> Prompt
Copy each line of the data below with the word "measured".

○ ○ ○ ○

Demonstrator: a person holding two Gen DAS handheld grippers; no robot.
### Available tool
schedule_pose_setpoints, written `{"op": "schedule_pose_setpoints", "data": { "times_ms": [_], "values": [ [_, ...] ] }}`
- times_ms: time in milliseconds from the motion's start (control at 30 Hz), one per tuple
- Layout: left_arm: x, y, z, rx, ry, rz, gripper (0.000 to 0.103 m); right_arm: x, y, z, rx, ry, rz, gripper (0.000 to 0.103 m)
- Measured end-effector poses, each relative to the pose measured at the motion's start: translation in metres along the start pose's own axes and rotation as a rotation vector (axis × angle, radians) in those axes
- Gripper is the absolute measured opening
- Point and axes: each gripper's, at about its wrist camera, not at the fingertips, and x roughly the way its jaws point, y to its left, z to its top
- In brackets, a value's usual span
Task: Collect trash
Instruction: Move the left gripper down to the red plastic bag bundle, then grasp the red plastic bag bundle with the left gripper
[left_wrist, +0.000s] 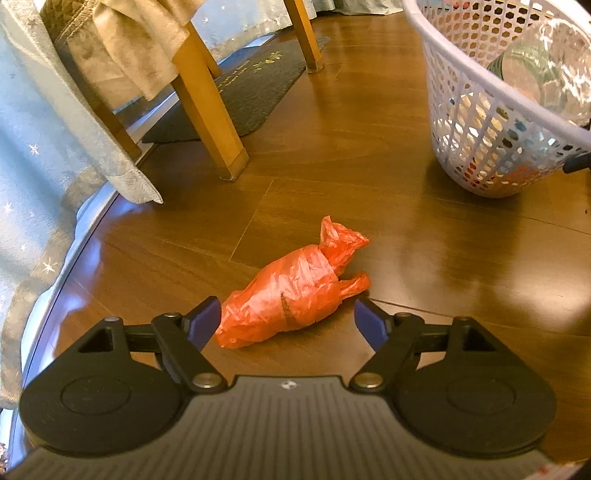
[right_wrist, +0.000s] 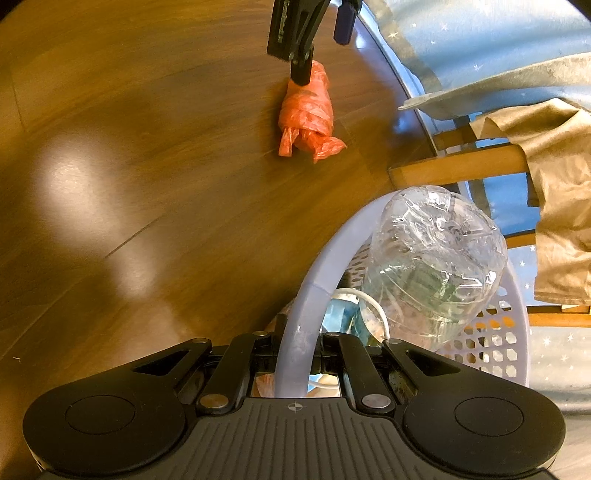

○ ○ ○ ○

> Answer
- Measured end-effector poses, each relative to the pose measured at the motion's start: translation in metres along the start pose's own axes and rotation as a rotation vector (axis × angle, radians) in those axes
- Gripper is the absolute measured opening

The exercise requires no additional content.